Page 9 of Capturing Sin

Then I hoped one of the hellhounds got loose and pissed all over his remains.

I fought the twitch of my lips at the violent fantasy. One look at my uncle’s flinty grey eyes killed any joy.

“Results take time.” I kept my tone even, firm but respectful. “But they will be worth it. The benefits to our cause will be significant.”

He quirked a brow. “So you claim, but I’m growing impatient. We need to try something more…radical.”

My throat dried up, and I swallowed painfully. “Radical how?”

A cruel smile split his lips. Terror sliced through my middle. Like any predator, it was never a good thing when they showed teeth.

“No more of this sample bullshit.” He waved a hand. “You will switch to live testing.”

“No,” I breathed. The denial fell from my lips without my permission.

The predator stilled, and I tensed on instinct.

“No?” he asked, voice deceptively soft.

“I mean… I’ll have to figure out the best tests to run…” I trailed off, panic scrambling my thoughts.

“Martin says blood demons would be easiest to start on. And your aunt’s notes confirm it was her next theory. You will dose yourself with trial compounds and feed them to your subject.”

I felt like I’d been punched in the chest, my lungs seizing. The thought of letting a demon sink their fangs into me was terrifying, and my uncle knew it.

It was a horror to most hunters, but it held a special place in my nightmares.

It was the retaliation I’d been waiting for. I’d tried to escape him, and now he was dragging me deeper into the darkness, trying to drown any spirit I had left.

“I know this might be…uncomfortable, given your father’s death.” His eyes were unyielding.

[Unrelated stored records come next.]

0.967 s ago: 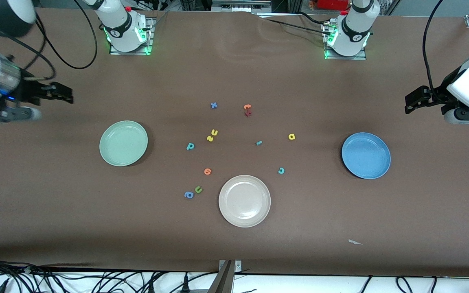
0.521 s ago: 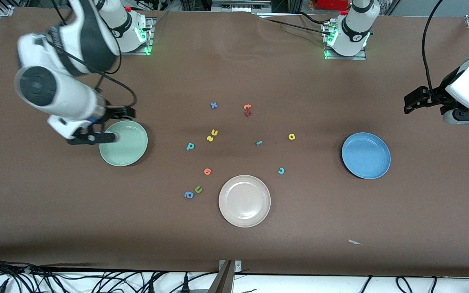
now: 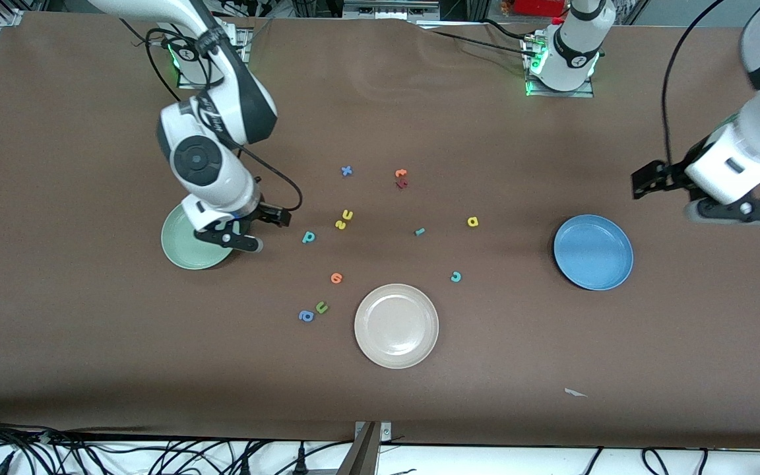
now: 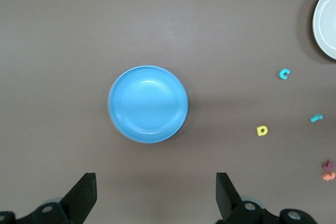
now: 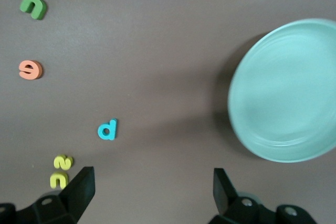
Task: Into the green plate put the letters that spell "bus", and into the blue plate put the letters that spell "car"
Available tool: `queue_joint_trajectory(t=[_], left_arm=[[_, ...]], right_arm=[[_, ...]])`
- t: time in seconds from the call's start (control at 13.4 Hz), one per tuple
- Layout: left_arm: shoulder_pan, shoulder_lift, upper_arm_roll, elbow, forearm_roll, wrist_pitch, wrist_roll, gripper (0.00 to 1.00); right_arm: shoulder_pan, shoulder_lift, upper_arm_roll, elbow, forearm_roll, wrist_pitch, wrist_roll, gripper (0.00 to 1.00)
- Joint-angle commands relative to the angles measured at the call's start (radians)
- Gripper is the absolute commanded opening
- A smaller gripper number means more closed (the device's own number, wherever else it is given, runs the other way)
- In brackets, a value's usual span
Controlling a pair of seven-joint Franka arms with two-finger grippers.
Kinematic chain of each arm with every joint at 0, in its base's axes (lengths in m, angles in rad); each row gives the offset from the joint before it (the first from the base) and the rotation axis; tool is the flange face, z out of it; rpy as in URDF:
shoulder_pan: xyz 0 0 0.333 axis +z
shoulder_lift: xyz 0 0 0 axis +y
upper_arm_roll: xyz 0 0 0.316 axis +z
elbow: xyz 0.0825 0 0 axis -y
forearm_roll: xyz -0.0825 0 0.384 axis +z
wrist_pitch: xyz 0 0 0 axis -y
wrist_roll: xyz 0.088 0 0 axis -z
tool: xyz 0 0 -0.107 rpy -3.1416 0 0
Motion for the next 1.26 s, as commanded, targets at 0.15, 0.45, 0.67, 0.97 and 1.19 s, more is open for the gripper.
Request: queue_joint_trajectory(t=[0.15,0.45,0.67,0.97,1.19], left_arm=[[-0.002,0.179,-0.096,-0.064,-0.060,0.251,-0.159,1.00],[-0.003,0.235,-0.182,-0.210,-0.065,0.448,-0.301,1.00],[-0.005,0.235,-0.257,-0.314,-0.057,0.595,-0.423,1.00],[-0.071,0.287,-0.260,-0.352,-0.049,0.689,-0.529,1.00],[-0.100,0.333,-0.260,-0.352,-0.049,0.714,-0.549,1.00]], right_arm=[[0.074,0.129,-0.007,-0.032,0.004,0.214,0.205,0.92],[0.080,0.218,-0.007,-0.029,0.004,0.369,0.231,0.64],[0.080,0.224,-0.007,-0.029,0.004,0.385,0.231,0.56],[0.088,0.243,-0.007,-0.029,0.001,0.408,0.231,0.34],[0.089,0.240,-0.007,-0.029,-0.007,0.406,0.222,0.06]])
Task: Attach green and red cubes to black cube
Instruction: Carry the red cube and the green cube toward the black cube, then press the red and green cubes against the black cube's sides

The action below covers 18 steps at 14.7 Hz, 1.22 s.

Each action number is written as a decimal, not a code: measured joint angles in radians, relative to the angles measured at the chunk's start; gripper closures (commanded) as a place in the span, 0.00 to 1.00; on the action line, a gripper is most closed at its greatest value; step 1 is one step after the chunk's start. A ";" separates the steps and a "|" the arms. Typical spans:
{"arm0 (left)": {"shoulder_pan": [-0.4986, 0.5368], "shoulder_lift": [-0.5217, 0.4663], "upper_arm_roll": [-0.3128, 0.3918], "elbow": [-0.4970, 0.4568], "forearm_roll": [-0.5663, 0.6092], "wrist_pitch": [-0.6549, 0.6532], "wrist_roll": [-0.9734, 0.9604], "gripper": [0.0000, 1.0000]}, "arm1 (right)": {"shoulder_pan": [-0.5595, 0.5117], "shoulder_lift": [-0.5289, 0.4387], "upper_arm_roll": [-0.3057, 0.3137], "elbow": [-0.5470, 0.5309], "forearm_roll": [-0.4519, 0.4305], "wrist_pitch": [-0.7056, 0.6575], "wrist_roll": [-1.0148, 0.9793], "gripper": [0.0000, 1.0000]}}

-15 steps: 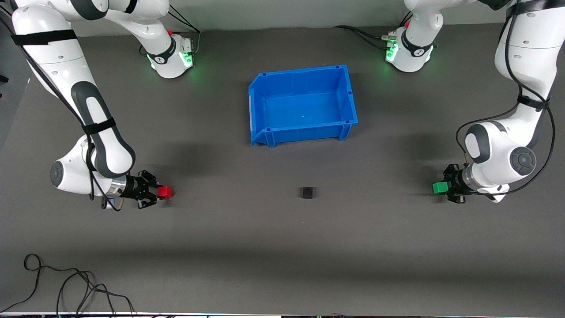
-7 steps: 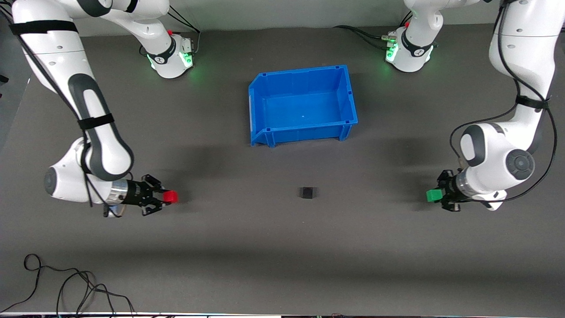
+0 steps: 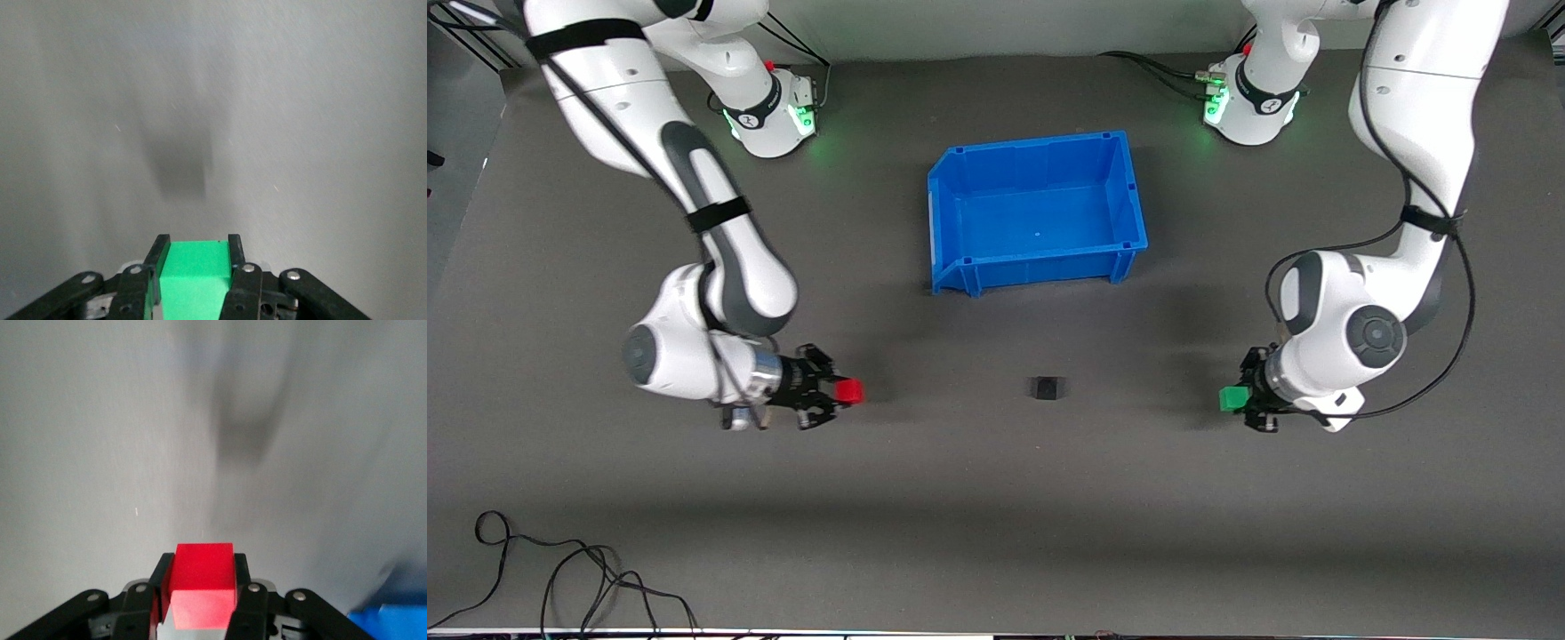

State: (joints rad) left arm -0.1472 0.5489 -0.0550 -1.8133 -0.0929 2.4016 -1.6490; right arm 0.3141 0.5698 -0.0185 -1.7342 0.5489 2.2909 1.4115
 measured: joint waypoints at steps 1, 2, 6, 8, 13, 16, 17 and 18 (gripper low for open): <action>-0.014 0.014 0.000 0.019 0.000 0.000 -0.019 1.00 | 0.034 0.015 0.000 0.027 0.000 0.007 0.052 0.75; -0.029 0.027 0.000 0.034 0.000 0.000 -0.040 1.00 | 0.065 0.034 0.000 0.059 0.000 0.009 0.101 0.74; -0.128 0.096 -0.002 0.090 0.000 0.005 -0.156 1.00 | 0.179 0.146 0.000 0.205 0.000 0.055 0.267 0.71; -0.178 0.127 -0.002 0.117 0.000 0.006 -0.207 1.00 | 0.236 0.210 0.000 0.263 0.000 0.103 0.328 0.71; -0.279 0.170 -0.003 0.131 0.000 0.053 -0.290 1.00 | 0.325 0.331 -0.002 0.349 0.000 0.199 0.399 0.71; -0.313 0.179 -0.003 0.135 0.000 0.104 -0.351 1.00 | 0.342 0.356 -0.003 0.362 0.000 0.214 0.400 0.71; -0.322 0.182 -0.003 0.136 0.000 0.115 -0.365 1.00 | 0.343 0.356 -0.003 0.363 0.000 0.216 0.400 0.71; -0.330 0.188 -0.003 0.139 0.000 0.124 -0.375 1.00 | 0.343 0.356 -0.003 0.364 0.000 0.217 0.400 0.71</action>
State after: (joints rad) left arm -0.4767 0.7365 -0.0576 -1.6742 -0.0933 2.5252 -2.0243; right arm 0.6572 0.9259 -0.0212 -1.3699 0.5487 2.5079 1.8117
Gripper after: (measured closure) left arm 0.630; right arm 0.604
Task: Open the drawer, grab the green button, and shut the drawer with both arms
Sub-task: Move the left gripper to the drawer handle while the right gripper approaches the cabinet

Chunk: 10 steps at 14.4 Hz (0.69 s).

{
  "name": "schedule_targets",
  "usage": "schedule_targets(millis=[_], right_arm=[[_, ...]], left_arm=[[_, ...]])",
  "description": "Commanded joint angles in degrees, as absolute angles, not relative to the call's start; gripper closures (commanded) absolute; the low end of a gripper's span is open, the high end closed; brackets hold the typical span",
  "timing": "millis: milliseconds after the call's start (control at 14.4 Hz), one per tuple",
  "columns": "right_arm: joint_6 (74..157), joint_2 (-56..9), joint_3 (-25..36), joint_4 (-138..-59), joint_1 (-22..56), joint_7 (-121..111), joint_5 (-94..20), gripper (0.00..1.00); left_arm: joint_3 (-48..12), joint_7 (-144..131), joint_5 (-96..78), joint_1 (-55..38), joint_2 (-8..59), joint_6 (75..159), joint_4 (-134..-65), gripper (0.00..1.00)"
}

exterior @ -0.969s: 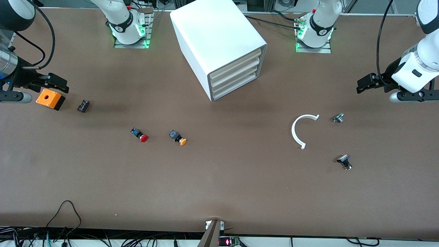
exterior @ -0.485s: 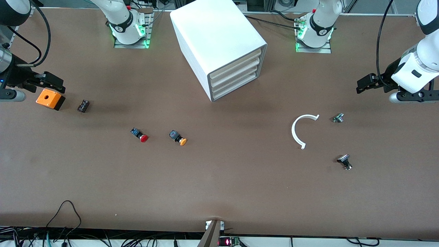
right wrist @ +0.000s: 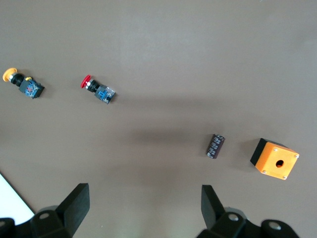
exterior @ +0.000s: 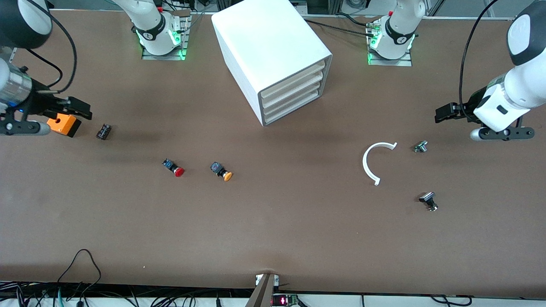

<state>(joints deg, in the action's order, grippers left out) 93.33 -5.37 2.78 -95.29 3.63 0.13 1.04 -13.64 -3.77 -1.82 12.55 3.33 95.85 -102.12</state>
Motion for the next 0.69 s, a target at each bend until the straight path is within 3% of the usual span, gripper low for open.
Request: schedule_targets(millis=[0, 623], right_arm=[[92.72, -5.80, 2.81, -94.31, 3.96, -0.35, 0.35, 0.00], [93.77, -7.20, 2.64, -94.31, 8.34, -12.10, -1.84, 0.00]], left_arm=[[-13.71, -3.78, -5.06, 12.92, 6.84, 95.01, -100.28, 0.00], [-15.21, 13.78, -21.69, 13.01, 22.74, 95.71, -103.18, 0.00]])
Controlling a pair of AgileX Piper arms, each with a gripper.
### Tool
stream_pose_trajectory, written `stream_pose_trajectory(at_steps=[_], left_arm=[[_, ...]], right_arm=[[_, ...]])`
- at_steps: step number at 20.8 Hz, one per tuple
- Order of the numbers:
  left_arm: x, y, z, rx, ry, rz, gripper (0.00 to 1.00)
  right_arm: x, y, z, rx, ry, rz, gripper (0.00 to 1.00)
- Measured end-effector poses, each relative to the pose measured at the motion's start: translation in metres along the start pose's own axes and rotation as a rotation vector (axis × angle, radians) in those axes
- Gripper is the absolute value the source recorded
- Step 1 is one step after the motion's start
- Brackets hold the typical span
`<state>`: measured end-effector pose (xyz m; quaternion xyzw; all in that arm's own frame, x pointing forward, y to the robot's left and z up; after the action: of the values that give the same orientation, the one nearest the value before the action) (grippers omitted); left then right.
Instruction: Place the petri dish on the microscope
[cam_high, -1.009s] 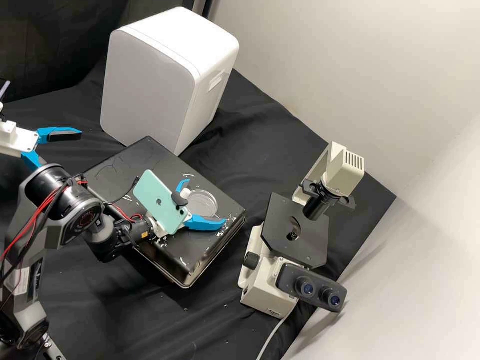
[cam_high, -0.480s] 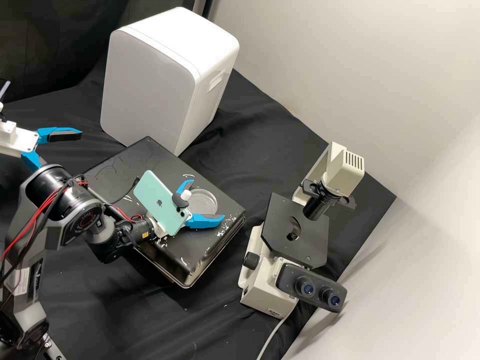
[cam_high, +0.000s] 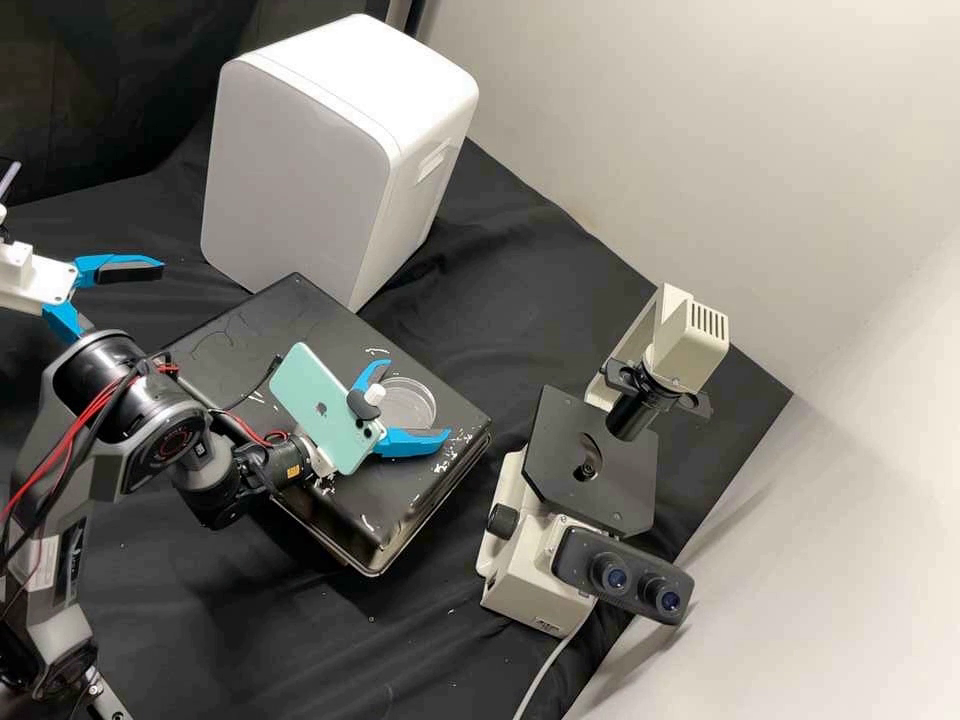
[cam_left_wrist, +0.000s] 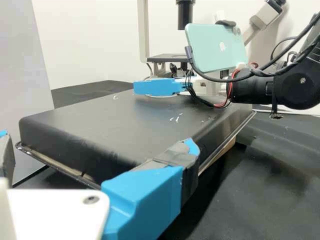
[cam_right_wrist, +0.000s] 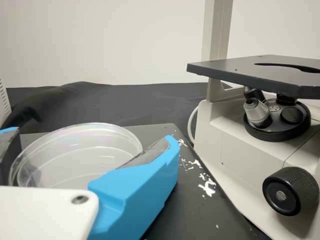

It might have been over a decade ago, but even the day after it had happened, he’d been able to talk about his brother’s murder like it meant nothing. I was sure taking over from my father as hunter prime, leader of the Riverside hunter chapter, helped ease the sting.

I’d watched a blood demon drain my father dry when I was eleven years old, and now my uncle wanted me to offer up my veins to the same kind of monster who’d killed him.

I shouldn’t have been surprised, but some naive part of me still clung to the idea that maybe, deep down, there was something redeemable about my uncle. He’d loved his brother in his own way.

They were cut from a similar cloth, after all.

He sighed, like acknowledging that I might have emotions was exhausting. “If you can’t do this, Liliana, I can find you a volunteer.”

He didn’t mean a willing one.

The threat was one he’d held over me before. Some random person would be taken off the street and held “for the greater good.” Other scientists and the operational hunters were too valuable to become lab rats. The work could save thousands of human lives, so as much as my uncle wanted to protect humans, he’d do what he thought needed to be done.

As much as I didn’t want some random person kidnapped to become a guinea pig, I also wasn’t sure I could face the idea of a demon’s fangs sinking into my skin.

There wasn’t enough oxygen in the room. I held my stinging face in a composed mask, through years of discipline alone.

I had to get out of here.

“Let me plan the experiments, and we can go from there,” I said, trying to keep the desperation from leaking into my tone.

My uncle stared me down, trying to assess my façade for any cracks. Any weaknesses that he could exploit. He’d burrow his claws into any hint of vulnerability and keep digging until I shattered.

After an agonising few minutes, where I begged my lungs to operate in a normal rhythm, he finally released me with a sharp jerk of his chin.

I stood, wincing at the scrape of the chair legs against the timber flooring. It took every ounce of my control to walk at a sedate pace to the door, open it gently, and close it softly behind me.